■ ACTIVITY
Which lines of the entries contain the word "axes"? Please list them.

(Collected data)
---+---

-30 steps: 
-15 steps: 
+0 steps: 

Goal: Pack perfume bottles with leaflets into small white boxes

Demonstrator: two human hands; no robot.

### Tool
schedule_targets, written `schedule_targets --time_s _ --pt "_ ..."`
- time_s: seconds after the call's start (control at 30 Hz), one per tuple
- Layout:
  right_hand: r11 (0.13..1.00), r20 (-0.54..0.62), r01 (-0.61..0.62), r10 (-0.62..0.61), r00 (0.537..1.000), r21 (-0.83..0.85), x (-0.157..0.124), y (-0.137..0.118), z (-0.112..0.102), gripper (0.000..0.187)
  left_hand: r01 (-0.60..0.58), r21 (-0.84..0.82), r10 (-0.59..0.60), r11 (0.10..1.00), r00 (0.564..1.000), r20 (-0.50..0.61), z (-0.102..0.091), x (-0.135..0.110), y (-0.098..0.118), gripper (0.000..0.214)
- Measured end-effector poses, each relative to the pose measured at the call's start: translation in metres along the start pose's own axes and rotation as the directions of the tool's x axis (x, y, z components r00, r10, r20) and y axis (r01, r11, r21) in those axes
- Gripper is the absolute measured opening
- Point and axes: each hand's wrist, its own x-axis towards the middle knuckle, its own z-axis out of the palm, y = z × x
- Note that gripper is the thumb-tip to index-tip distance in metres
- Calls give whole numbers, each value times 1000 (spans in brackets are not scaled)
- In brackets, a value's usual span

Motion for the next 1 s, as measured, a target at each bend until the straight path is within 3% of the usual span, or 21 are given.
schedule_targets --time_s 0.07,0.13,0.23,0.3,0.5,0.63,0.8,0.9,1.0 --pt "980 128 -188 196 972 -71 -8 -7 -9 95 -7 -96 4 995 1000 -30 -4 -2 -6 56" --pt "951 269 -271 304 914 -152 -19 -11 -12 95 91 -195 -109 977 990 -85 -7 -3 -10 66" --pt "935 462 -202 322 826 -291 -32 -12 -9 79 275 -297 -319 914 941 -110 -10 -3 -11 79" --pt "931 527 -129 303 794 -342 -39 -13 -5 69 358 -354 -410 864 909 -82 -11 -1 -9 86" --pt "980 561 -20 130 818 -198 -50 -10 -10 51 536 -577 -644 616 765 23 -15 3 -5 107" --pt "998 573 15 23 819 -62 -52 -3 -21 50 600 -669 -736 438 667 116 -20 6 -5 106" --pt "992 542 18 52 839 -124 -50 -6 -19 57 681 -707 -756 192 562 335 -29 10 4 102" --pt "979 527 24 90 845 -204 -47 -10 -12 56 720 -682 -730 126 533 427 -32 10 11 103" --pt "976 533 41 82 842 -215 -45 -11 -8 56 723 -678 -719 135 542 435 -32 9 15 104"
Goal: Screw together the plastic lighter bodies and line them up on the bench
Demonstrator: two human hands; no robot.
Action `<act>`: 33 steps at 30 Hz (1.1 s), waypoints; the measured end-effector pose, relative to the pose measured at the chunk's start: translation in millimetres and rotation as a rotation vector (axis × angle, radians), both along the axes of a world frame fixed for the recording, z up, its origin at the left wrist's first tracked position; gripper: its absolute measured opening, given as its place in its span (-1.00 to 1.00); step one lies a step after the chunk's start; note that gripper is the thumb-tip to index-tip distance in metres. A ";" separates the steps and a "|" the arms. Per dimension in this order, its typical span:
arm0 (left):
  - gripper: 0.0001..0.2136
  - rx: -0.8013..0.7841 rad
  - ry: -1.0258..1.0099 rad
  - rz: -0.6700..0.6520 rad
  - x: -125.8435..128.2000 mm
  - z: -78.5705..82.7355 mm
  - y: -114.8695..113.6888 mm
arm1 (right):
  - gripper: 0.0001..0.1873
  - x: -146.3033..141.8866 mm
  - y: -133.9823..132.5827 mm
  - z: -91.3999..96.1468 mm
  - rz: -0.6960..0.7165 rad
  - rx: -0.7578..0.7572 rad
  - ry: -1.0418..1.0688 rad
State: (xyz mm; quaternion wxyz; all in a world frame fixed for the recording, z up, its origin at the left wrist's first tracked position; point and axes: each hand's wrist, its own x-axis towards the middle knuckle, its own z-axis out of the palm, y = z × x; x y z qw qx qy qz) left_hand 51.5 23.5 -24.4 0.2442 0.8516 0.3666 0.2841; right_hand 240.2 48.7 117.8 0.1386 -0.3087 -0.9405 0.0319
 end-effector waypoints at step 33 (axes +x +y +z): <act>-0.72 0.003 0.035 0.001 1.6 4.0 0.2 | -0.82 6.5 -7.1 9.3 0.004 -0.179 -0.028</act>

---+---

■ SOLUTION TO THIS TASK
- Measured end-effector poses, each relative to the pose measured at the call's start: translation in metres along the start pose's own axes and rotation as the directions of the tool's x axis (x, y, z components r00, r10, r20) and y axis (r01, r11, r21) in those axes
- Point and axes: each hand's wrist, its own x-axis towards the middle knuckle, its own z-axis out of the palm, y = z × x
Action `<act>`: 33 steps at 30 Hz (1.1 s), waypoints; the measured end-effector pose, relative to the pose measured at the chunk's start: translation in millimetres and rotation as a rotation vector (axis × angle, radians), both along the axes of a world frame fixed for the recording, z up, its origin at the left wrist's first tracked position; gripper: its absolute measured opening, given as its place in its span (-1.00 to 1.00); step one lies a step after the chunk's start; note that gripper is the thumb-tip to index-tip distance in metres. A ";" separates the steps and a "|" the arms. Per dimension in this order, its typical span:
State: (xyz mm; quaternion wxyz; all in a world frame fixed for the recording, z up, its origin at the left wrist's first tracked position; point and axes: each hand's wrist, its own x-axis towards the middle knuckle, its own z-axis out of the palm, y = z × x; x y z qw qx qy qz) left_hand 51.5 23.5 -24.4 0.2442 0.8516 0.3666 0.2841; right_hand 240.2 48.7 117.8 0.1386 -0.3087 -0.9405 0.0319
 end-effector waypoints at step 33 (axes +x +y +z): <act>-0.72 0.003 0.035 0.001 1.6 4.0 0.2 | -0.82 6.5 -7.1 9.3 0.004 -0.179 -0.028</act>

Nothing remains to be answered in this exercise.